Bij besluit van 17 december 2020 heeft verweerder het bezwaar van appellant tegen het gefactureerde bedrag ongegrond verklaard. Tegen dat besluit heeft appellant beroep ingesteld.
Het onderzoek ter zitting heeft plaatsgevonden op 19 oktober 2022.
De zaak is behandeld samen met de zaken nummers 20/566 t/m 20/571, 20/617, 20/763, 20/860, 21/166, 168, 21/169, 21/1146, 22/225 en 22/1788.
Appellant is verschenen. Voor appellant zijn ook verschenen J [naam 1] , [naam 2] , [naam 3] en [naam 4] .
Verweerder heeft zich laten vertegenwoordigen door zijn gemachtigde. Voorts zijn voor verweerder verschenen mr. J.W.J. Reuvers en mr. A.H. Spriensma. Ook is verschenen mr. M.A. Sijbrandij van het COKZ.
Overwegingen
1. Aan het besluit van 17 april 2020 heeft verweerder ten grondslag gelegd dat er op 16 december 2019 een herinspectie heeft plaatsgevonden met het doel om te controleren of appellant heeft voldaan aan twee eerdere in 2018 opgelegde lasten onder dwangsom. De daarmee gemoeide kosten bedragen, aldus verweerder, € 405,48.
2. Appellant heeft betwist dat hem deze kosten in rekening kunnen worden gebracht.
Hij heeft in dat verband aangevoerd dat de rapporten van bevindingen vaak niet met de werkelijkheid overeenkomen en dat de controle niet heeft plaatsgevonden met als doel om te controleren of aan de door verweerder bedoelde lasten onder dwangsom uit 2018 werd voldaan, maar te maken had met zijn bijzondere positie, omdat hij melk produceert en tegelijkertijd beschikt over een koperserkenning om melk te kunnen verhandelen. Het handelen van de NVWA is volgens appellant ingegeven door de wens om hem zijn kopersnummer af te nemen.

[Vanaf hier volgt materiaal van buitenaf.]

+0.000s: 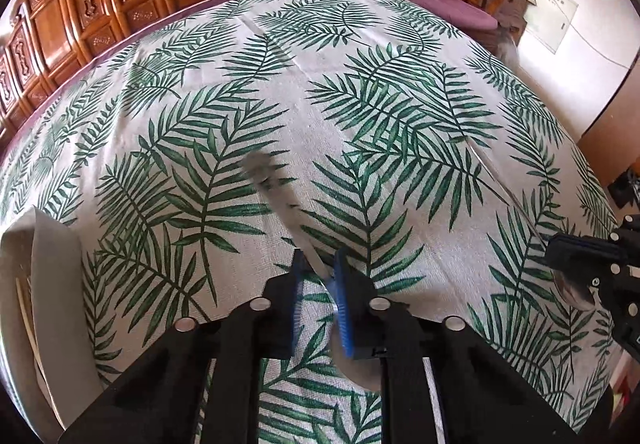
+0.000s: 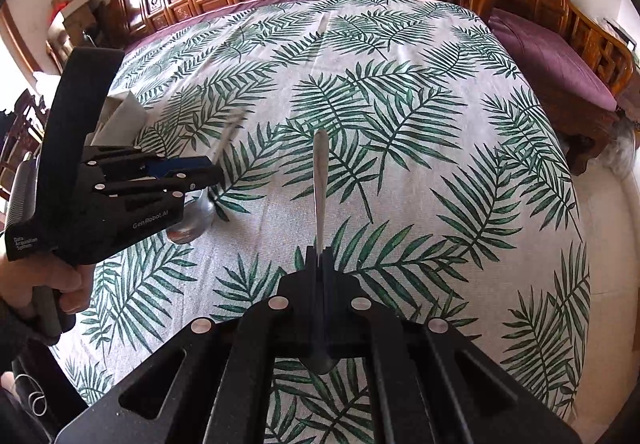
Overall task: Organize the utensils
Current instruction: 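Grasp a steel spoon with the left tool while the right tool holds the other spoon, then carry the steel spoon into the grey tray and open the left tool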
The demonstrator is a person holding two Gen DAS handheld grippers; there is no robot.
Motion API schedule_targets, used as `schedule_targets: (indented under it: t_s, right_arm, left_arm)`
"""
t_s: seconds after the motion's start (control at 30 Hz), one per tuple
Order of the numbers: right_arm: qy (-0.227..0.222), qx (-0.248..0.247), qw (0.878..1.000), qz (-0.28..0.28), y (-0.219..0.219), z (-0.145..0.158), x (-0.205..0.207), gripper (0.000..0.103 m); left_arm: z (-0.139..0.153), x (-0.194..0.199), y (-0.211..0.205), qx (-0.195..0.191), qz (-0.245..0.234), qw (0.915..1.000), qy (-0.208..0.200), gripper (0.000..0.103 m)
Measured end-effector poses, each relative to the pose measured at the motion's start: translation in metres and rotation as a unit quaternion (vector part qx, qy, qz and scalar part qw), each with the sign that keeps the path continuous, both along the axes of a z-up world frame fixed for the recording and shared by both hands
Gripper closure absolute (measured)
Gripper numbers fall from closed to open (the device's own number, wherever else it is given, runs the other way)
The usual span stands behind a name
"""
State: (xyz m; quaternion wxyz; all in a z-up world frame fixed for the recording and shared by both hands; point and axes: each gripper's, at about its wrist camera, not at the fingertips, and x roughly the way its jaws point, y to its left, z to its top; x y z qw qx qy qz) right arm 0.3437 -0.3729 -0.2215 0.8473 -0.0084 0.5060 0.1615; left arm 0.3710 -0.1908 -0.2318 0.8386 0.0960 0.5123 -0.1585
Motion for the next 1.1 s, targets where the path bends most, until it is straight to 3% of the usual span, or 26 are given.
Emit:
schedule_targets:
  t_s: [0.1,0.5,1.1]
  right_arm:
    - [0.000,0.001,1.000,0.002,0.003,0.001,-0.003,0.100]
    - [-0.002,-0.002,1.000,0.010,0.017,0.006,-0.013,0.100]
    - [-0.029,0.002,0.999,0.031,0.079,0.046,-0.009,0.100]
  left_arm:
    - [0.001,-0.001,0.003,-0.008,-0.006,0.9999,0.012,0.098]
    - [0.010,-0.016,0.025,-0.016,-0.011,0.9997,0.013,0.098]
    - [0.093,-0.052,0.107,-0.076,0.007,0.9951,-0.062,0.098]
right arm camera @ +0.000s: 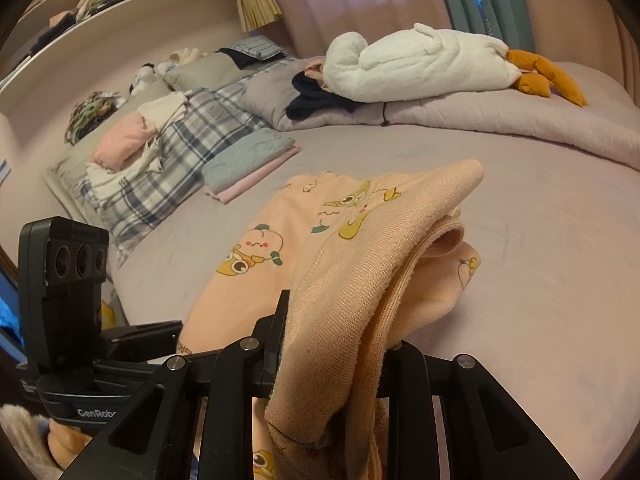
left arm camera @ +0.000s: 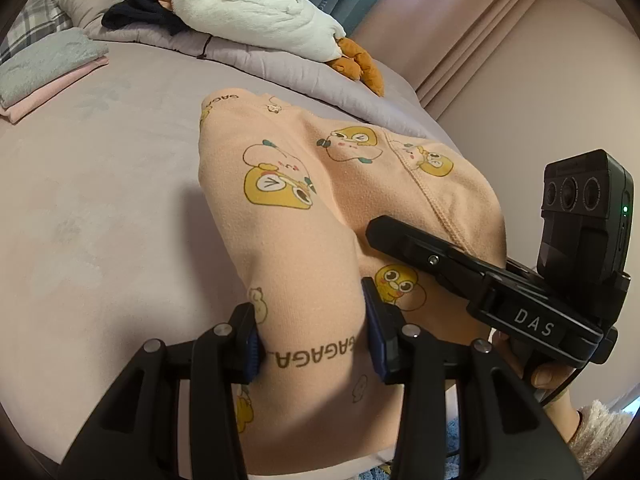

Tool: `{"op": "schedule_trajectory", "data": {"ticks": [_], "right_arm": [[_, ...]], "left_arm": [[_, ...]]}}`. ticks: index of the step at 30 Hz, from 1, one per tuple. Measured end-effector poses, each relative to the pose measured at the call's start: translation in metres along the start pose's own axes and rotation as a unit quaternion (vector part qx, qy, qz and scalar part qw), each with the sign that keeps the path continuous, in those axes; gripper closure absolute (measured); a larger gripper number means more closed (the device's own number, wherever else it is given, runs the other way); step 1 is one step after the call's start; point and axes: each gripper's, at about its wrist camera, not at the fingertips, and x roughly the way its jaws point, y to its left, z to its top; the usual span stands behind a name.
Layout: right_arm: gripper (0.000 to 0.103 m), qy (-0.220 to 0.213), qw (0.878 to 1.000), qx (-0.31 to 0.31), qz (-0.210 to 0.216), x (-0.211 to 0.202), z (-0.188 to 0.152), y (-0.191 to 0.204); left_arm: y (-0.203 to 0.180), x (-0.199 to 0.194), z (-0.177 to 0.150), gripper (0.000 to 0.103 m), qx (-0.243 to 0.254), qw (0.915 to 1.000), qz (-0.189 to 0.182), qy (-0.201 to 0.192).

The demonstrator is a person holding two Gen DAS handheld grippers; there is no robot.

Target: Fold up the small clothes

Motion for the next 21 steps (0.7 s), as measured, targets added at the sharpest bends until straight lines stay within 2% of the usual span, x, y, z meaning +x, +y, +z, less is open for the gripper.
{"op": "schedule_trajectory", "data": {"ticks": [21], "right_arm": [[0.076, 0.022, 1.0, -0.022, 0.002, 0.022, 0.006, 0.014]], "left_arm": [[0.025, -0.002, 0.004, 0.061, -0.019, 0.9998, 0.005, -0.001]]}}
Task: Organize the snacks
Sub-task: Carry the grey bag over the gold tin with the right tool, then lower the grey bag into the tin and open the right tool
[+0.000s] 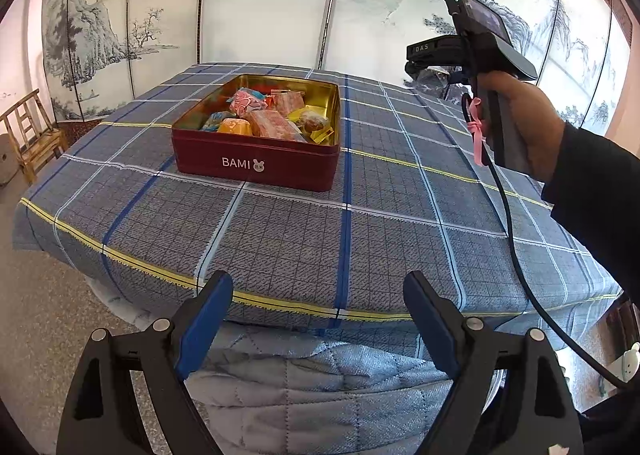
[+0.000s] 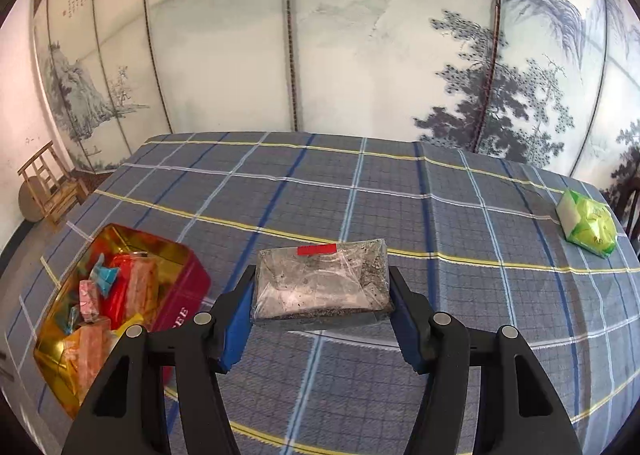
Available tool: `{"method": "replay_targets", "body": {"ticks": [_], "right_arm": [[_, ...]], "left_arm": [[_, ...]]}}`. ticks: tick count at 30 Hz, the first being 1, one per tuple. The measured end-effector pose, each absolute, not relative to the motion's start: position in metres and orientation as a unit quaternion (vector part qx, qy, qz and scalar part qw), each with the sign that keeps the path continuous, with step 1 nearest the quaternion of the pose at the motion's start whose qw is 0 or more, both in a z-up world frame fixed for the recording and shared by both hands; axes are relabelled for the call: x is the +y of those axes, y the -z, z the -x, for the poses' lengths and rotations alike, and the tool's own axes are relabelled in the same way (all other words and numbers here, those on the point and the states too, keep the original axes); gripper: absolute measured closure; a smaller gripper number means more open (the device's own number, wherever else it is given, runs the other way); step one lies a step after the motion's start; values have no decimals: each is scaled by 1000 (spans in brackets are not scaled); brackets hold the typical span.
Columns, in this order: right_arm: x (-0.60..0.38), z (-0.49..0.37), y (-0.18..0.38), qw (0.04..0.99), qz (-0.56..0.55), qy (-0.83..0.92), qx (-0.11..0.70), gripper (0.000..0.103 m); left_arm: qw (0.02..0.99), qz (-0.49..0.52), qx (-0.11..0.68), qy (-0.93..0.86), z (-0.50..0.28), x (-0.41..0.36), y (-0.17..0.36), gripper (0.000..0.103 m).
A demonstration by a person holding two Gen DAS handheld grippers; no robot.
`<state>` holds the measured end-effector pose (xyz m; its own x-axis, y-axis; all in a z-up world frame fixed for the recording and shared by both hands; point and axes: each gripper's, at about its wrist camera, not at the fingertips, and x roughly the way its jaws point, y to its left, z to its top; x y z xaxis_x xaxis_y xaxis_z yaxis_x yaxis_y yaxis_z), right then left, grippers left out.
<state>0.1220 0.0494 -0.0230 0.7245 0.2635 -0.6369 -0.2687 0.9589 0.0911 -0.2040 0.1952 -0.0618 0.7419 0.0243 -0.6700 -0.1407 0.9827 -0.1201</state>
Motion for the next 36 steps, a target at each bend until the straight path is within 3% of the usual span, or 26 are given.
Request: {"method": "replay_targets", "body": {"ticks": [23, 36], "right_arm": [[188, -59, 31, 900, 71, -248, 352, 42], [206, -94, 40, 893, 57, -223, 386, 42]], "left_arm": [[924, 122, 355, -78, 224, 231, 74, 19], [918, 142, 359, -91, 228, 249, 86, 19]]}}
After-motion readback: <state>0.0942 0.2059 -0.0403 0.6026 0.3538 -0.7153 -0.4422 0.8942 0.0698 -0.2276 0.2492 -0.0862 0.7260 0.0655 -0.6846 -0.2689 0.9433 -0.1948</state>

3. Het College overweegt het volgende. Op grond van artikel 28 van Verordening (EG) nr. 882/2004 van het Europees Parlement en de Raad van 29 april 2004 inzake officiële controles op de naleving van de wetgeving inzake diervoerders en levensmiddelen en de voorschriften inzake diergezondheid en dierenwelzijn (Verordening 882/2004) is verweerder verplicht om de kosten van hercontroles, die plaatsvinden nadat vastgesteld is dat voorschriften inzake de bescherming van de diergezondheid en het dierenwelzijn niet zijn nageleefd, in rekening te brengen bij degene die voor de niet-naleving van die voorschriften verantwoordelijk is. Met een hercontrole wordt in dit verband bedoeld: een aanvullende officiële controle, die plaatsvindt na de vaststelling van een niet-naleving en die verder gaat dan de gewone controleactiviteiten van de bevoegde autoriteit.
4. Verweerder heeft verklaard dat met het besluit van 17 april 2020 slechts de kosten van een aanvullende officiële controle in de zin van artikel 28 van de Verordening 882/2004 in rekening zijn gebracht. Appellant heeft dit niet betwist. Nu in het rapport van bevindingen van 21 januari 2020 wordt verwezen naar eerdere, in 2018 opgelegde lasten onder dwangsom, gaat het College ervan uit dat inderdaad sprake was van een aanvullende officiële controle in de hier bedoelde zin. Er bestaan onvoldoende aanknopingspunten om aan te nemen dat de hercontrole met een ander doel is verricht. Dit betekent dat verweerder de kosten van de hercontrole bij appellant in rekening mocht brengen.
5. De slotsom is dat het beroep ongegrond is.
6. Verweerder hoeft geen proceskosten te vergoeden.
Beslissing
Het College verklaart het beroep ongegrond.
Deze uitspraak is gedaan door mr. R.W.L. Koopmans, in aanwezigheid van mr. J.M.M. Bancken, griffier. De beslissing is in het openbaar uitgesproken op 17 januari 2023.